Mohamed Bakkali, quant à lui, a été condamné à 30 ans de réclusion avec une période de sûreté de deux tiers, alors que l’accusation avait requis la perpétuité à son encontre. Les mêmes chefs d’accusation que Mohamed Arbini lui étaient reprochés. Le Belgo-Marocain qui avait gardé le silence au cours du procès « a joué un rôle primordial » dans la logistique des attentats en louant des planques et en recherchant des armes. Il est bien « complice » des attaques, juge la cour.

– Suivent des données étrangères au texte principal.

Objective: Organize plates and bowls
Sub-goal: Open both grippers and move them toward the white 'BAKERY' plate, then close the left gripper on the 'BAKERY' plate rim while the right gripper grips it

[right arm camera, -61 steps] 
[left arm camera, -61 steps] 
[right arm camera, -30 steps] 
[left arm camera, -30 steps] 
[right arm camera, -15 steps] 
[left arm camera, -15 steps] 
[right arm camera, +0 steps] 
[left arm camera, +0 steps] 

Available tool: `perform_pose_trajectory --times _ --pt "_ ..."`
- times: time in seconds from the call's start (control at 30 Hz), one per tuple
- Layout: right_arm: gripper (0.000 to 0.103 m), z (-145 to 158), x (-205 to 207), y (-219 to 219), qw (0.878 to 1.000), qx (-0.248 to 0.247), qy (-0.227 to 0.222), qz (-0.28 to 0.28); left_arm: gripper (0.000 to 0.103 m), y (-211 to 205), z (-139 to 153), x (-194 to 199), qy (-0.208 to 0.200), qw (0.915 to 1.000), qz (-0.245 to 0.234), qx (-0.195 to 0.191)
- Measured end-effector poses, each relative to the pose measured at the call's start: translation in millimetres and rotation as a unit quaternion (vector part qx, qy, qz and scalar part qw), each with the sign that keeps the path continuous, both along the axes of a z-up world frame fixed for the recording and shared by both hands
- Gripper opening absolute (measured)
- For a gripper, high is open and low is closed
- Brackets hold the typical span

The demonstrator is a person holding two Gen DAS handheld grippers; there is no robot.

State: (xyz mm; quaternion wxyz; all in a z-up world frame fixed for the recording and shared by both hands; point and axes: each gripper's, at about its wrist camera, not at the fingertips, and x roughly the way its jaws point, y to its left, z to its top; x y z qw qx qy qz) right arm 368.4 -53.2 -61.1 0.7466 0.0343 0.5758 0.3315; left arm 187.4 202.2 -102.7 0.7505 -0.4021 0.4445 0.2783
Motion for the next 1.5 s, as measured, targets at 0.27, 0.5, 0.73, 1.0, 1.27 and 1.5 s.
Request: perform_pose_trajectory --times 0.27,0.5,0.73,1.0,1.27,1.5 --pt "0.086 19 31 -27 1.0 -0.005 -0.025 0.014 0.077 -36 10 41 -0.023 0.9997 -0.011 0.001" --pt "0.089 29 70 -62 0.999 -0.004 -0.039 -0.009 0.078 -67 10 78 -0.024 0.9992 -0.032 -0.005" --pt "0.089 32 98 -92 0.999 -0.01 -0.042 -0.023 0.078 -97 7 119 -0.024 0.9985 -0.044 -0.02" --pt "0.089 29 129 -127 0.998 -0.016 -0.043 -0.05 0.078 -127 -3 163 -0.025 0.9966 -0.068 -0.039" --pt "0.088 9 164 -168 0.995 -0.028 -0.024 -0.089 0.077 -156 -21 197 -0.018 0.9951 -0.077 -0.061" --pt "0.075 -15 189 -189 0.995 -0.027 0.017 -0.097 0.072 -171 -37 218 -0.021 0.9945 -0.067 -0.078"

Sofien Ayari et Osama Krayem sont les autres accusés présents au procès, condamnés à 30 ans de réclusion, avec une période de sûreté de deux tiers pour complicité des attentats dont ils avaient« une connaissance précise ». Le Pnat avait requis la perpétuité à leur encontre. Ces deux « combattants » de l’État islamique ont « quitté la Syrie avec de faux papiers » et ont « accepté la mission d’une action violente en Europe ». Selon l’accusation, ils devaient commettre un attentat à l’aéroport d’Amsterdam le 13 novembre 2015. Ils ont « a minima effectué un repérage » ce jour-là, estime la cour dans sa décision. Ahmed Dahmani, un ami très proche de Salah Abdeslam a aussi écopé d’une peine de trente ans avec une période de sûreté de deux tiers. Il a été reconnu coupable de complicité des attentats pour avoir recherché des planques et des explosifs. Le 14 novembre 2015, il s’enfuit en Turquie. En 2016, il y est condamné à dix ans de prison et y est toujours détenu.

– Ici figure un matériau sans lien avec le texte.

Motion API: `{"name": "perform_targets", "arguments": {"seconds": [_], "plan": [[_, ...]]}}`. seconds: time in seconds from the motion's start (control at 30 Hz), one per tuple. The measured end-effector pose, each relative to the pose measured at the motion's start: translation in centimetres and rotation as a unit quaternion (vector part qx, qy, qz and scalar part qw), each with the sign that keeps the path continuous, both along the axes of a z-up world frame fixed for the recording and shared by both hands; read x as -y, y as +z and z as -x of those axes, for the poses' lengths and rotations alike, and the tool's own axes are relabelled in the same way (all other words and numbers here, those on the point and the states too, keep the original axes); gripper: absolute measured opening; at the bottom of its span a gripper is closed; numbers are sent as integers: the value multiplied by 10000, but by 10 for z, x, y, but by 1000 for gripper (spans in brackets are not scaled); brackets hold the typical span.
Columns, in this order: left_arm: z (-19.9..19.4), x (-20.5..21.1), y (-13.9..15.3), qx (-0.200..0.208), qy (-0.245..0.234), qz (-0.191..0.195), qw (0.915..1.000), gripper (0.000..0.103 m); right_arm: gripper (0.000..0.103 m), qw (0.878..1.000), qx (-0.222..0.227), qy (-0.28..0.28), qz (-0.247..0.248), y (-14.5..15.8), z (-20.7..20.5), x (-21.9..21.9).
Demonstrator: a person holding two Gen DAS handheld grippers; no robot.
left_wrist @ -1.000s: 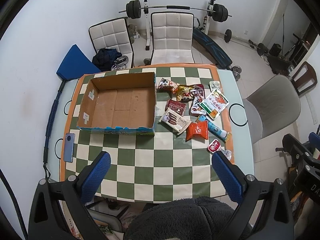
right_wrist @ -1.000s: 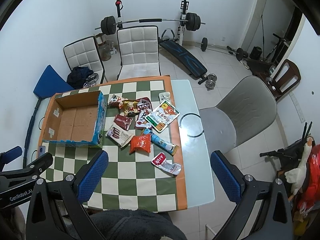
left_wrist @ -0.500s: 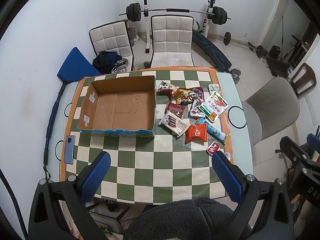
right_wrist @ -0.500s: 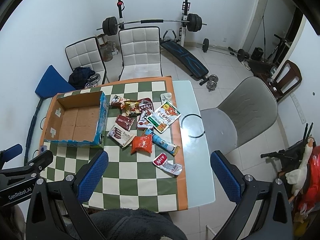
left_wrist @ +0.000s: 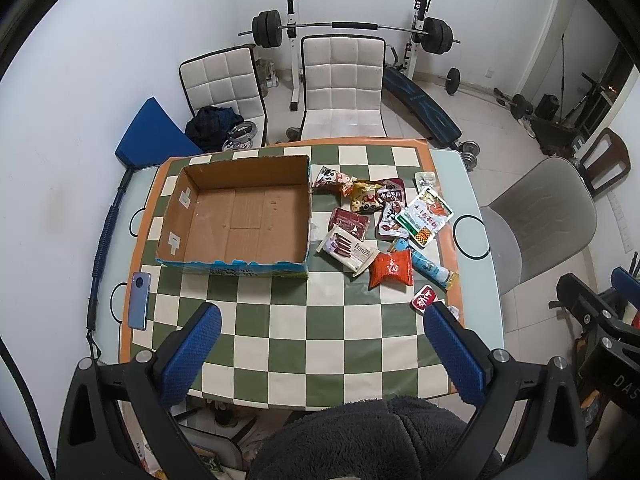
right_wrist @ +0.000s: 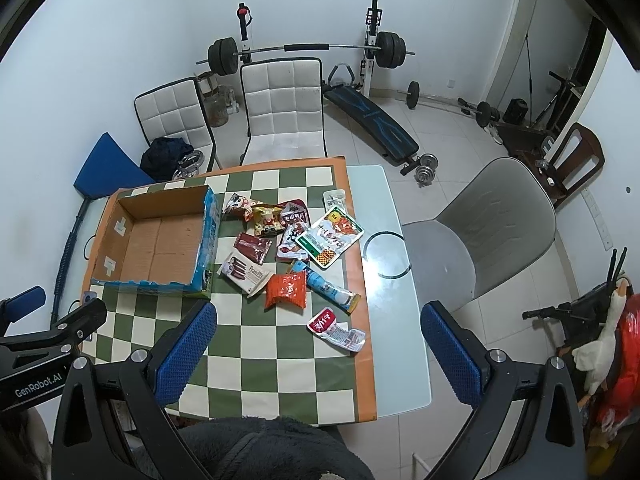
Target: Organize snacks
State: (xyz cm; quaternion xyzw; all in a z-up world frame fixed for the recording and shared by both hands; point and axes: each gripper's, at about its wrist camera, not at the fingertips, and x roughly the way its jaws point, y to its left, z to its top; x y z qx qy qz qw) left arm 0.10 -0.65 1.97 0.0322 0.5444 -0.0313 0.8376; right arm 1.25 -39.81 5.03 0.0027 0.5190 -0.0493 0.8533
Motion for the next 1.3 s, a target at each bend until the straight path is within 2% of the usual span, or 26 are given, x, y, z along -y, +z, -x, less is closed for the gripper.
{"name": "perform_targets", "arguments": {"seconds": [1.0, 1.17, 1.3], "plan": [[0, 3, 4, 44, -29, 15, 10000, 103, 103, 10000, 9, 1, -82, -1, 3, -4], [-22, 6, -4, 163, 14, 9, 9999, 103, 103, 9990, -43, -181, -401, -9, -5, -3], [-62, 1, -25, 101, 127, 81, 9998, 103, 103, 9928, -245, -586, -1015, -45, -30, 23]]}}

Les autres peines prononcées vont de 18 ans de réclusion avec une période de sécurité de deux tiers, pour Adel Haddad et Muhammad Usman, à deux ans d’emprisonnement pour Farid Kharkhach. Pour ce dernier, la cour reconnaît qu’il a fournis de faux papiers pour la cellule djihadiste, mais « aucun élément » ne prouve qu’il savait à quoi ils serviraient, ce pour quoi la qualification terroriste n’a pas été retenue. Ali El Haddad Asufi, « meilleur ami depuis le lycée » du logisticien en chef des attentats Ibrahim El Bakraroui a été condamné à 10 ans de prison avec une période de sûreté de deux tiers, alors que l’accusation en avait demandé 16.

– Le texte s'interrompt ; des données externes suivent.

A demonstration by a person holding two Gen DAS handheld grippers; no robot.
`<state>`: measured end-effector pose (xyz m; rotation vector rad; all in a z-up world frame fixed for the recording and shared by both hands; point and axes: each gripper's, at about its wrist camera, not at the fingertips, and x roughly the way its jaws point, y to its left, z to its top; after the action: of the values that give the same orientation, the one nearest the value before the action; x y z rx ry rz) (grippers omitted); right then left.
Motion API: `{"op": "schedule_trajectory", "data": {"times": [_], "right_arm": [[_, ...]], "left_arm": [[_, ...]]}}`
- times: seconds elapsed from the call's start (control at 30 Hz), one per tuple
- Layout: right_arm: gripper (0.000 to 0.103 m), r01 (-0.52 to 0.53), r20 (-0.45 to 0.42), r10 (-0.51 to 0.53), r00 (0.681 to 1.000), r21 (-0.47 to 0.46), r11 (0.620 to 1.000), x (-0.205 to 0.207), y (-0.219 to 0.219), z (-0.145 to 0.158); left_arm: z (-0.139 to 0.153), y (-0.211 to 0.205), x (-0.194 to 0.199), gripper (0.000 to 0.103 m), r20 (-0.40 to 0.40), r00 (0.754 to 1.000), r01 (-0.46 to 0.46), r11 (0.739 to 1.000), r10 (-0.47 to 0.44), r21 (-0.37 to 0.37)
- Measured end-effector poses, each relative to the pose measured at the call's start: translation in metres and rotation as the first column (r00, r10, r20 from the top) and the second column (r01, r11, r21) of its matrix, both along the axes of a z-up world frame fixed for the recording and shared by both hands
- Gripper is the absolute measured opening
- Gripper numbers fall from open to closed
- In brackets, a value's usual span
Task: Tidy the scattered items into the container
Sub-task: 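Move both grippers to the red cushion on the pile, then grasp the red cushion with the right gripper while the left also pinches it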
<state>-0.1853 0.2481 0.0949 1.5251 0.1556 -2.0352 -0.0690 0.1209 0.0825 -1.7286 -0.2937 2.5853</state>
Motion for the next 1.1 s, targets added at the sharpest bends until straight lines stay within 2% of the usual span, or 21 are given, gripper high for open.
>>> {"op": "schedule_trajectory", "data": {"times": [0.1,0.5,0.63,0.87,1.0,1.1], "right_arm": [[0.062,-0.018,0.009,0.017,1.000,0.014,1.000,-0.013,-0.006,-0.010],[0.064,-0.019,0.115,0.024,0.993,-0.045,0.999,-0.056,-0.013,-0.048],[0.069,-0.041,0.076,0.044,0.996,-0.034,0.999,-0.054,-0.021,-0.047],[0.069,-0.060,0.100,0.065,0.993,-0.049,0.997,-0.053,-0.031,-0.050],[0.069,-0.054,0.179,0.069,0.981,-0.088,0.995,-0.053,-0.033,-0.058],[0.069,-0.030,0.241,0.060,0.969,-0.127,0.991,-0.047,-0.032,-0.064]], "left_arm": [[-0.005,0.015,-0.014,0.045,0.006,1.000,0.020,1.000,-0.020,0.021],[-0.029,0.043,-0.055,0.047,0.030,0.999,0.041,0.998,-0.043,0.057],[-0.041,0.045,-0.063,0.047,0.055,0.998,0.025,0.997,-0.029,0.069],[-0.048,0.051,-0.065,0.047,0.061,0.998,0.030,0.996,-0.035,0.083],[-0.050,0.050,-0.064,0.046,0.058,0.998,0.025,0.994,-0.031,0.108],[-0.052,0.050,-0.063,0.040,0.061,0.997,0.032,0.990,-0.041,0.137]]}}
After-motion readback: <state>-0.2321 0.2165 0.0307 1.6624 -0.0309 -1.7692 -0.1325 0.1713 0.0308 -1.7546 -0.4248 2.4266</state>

Yassine Atar, petit frère du commanditaire des attentats, a été condamné à 8 ans de prison avec deux tiers de sûreté. « Plusieurs témoignages » confirment une certaine « radicalisation » de celui qui entretenait de « nombreux contacts » avec des membres de la cellule des moments-clefs, justifie le président. Lors de l’audience, il n’a cessé de clamer son innocence. Le chauffeur de Salah Abdeslam à Paris dans la nuit du 13 au 14 novembre 2015 Mohammed Amri à quant a lui été condamné à huit ans de prison. Ali Oulkadi, jugé pour avoir aidé Salah Abdeslam au début de sa cavale et ne pas l’avoir dénoncé est condamné à cinq ans de prison dont deux fermes. Hamza Attou, le plus jeune des accusés, âgé de 28 ans est condamné à qu’antre ans de prison dont deux fermes. Enfin, Abdellah Chouaa, ami de Mohamed Abrini, est condamné à quatre ans dont trois avec sursis.